Evenals de rechtbank en op dezelfde gronden als de rechtbank, die het hof na eigen onderzoek en waardering overneemt en tot de zijne maakt, is het hof van oordeel dat het belang van de vader bij een informatieregeling nog steeds moet wijken voor het belang van [minderjarige] . Het hof voegt daar nog het volgende aan toe.
3.11.9.
De door het hof reeds onder rechtsoverweging 3.11.6. genoemde feiten en omstandigheden maken dat ook het opleggen van een informatieregeling aan de moeder te grote veiligheidsrisico’s voor de moeder en [minderjarige] met zich brengt, hetgeen het hof niet in het belang van [minderjarige] acht. De vader zou immers via de verkregen informatie de verblijfplaats van de moeder en [minderjarige] kunnen (laten) achterhalen. De GI heeft tijdens de mondelinge behandeling in hoger beroep toegezegd dat zij de vader wel op de hoogte zouden stellen als er iets ernstigs met [minderjarige] aan de hand is dat de vader moet weten.

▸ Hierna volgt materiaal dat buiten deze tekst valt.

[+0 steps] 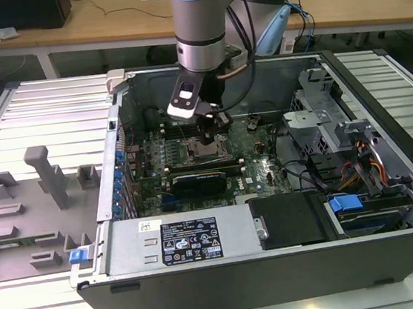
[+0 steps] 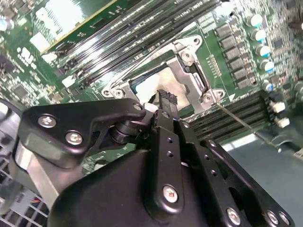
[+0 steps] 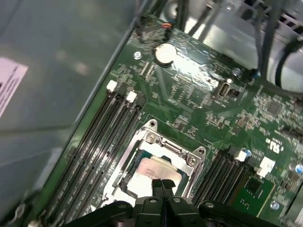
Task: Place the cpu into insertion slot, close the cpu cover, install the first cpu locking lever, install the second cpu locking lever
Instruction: 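Close the cpu cover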
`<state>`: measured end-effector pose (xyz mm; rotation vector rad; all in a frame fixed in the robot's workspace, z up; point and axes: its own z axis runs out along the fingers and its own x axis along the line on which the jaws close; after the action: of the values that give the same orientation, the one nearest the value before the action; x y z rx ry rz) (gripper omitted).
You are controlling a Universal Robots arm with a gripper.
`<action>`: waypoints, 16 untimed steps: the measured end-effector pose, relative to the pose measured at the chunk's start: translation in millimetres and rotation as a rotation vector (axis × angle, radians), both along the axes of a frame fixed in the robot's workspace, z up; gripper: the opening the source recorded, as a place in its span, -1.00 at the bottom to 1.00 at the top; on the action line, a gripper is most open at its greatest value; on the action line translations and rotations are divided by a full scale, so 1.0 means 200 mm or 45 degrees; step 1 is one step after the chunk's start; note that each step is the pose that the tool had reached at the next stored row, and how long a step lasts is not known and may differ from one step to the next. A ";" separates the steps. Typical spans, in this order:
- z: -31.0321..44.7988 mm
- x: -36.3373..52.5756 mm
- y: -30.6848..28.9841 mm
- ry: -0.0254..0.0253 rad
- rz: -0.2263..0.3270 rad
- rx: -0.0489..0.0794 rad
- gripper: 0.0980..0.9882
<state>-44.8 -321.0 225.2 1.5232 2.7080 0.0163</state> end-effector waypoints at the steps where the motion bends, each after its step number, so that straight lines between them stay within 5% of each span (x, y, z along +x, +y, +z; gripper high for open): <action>1: 0.000 0.000 0.000 -0.0001 0.042 -0.004 -0.98; 16: 0.000 0.000 0.000 0.0004 0.508 -0.051 -0.98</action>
<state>-44.8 -321.0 225.1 0.9503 2.9409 -0.0269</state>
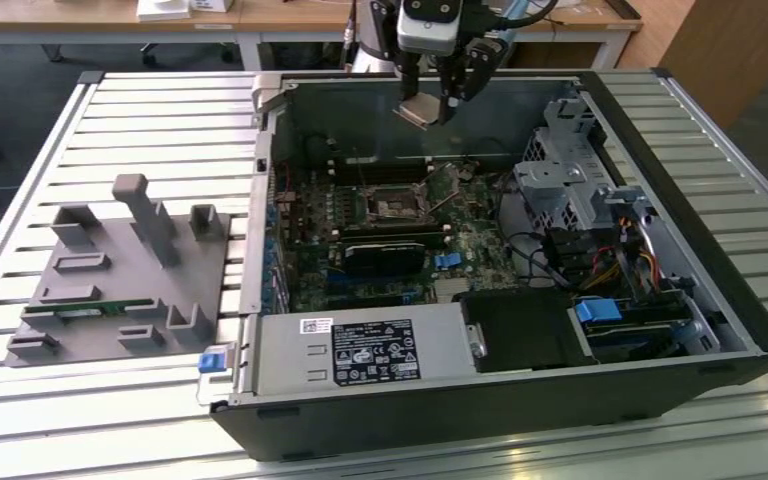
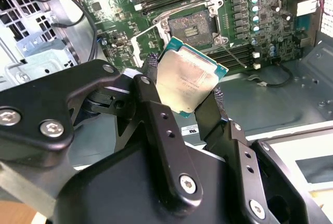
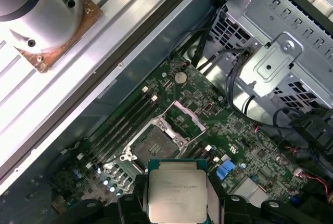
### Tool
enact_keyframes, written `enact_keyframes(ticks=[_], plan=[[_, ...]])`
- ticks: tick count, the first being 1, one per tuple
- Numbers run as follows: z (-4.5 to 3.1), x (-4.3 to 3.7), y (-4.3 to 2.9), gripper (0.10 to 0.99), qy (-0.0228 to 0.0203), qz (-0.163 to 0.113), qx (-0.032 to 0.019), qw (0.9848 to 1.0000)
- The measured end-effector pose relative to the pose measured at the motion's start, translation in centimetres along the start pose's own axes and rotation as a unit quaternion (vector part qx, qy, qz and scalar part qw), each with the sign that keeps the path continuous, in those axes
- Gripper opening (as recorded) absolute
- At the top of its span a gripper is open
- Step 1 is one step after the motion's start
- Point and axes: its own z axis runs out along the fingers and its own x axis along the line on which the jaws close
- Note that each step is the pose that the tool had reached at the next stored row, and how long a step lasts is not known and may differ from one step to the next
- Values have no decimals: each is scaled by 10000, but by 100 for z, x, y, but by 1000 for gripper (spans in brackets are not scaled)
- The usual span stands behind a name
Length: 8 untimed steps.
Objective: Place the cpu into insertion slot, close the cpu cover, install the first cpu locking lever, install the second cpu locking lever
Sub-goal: 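Place the cpu into insertion slot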
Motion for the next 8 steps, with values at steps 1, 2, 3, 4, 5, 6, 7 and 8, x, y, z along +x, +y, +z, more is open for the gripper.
enact_keyframes(ticks=[1,2,3,4,5,6,7,8], plan=[[0,1,0,537,-4,43,0,10000],[1,1,0,537,-8,88,-1,10000],[2,1,0,537,-12,136,-2,9999],[2,2,0,537,-17,187,-3,9998],[3,2,0,537,-21,239,-4,9997],[4,2,0,537,-26,296,-5,9996],[4,2,0,537,-31,345,-6,9994],[5,3,0,537,-35,394,-7,9992]])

Dit acht het hof in deze zaak – gelet op het voorgaande – het hoogst haalbare. Grief 2 van de vader faalt.
3.12.
Op grond van het voorgaande zal het hof de beschikking waarvan beroep bekrachtigen.
Proceskosten
3.13.
Het hof zal – gelet op de aard van de zaak – de proceskosten in hoger beroep compenseren.

4.De beslissing

Het hof:
bekrachtigt de beschikking van de rechtbank Zeeland-West-Brabant, zittingsplaats Breda, van 26 april 2023;
compenseert de proceskosten in hoger beroep, in die zin, dat iedere partij de eigen kosten draagt;
wijst af het meer of anders verzochte.
Deze beschikking is gegeven door mrs. H. van Winkel, E.P. de Beij en M.I. Peereboom-Van Drunick en is op 25 januari 2024 uitgesproken in het openbaar in tegenwoordigheid van de griffier.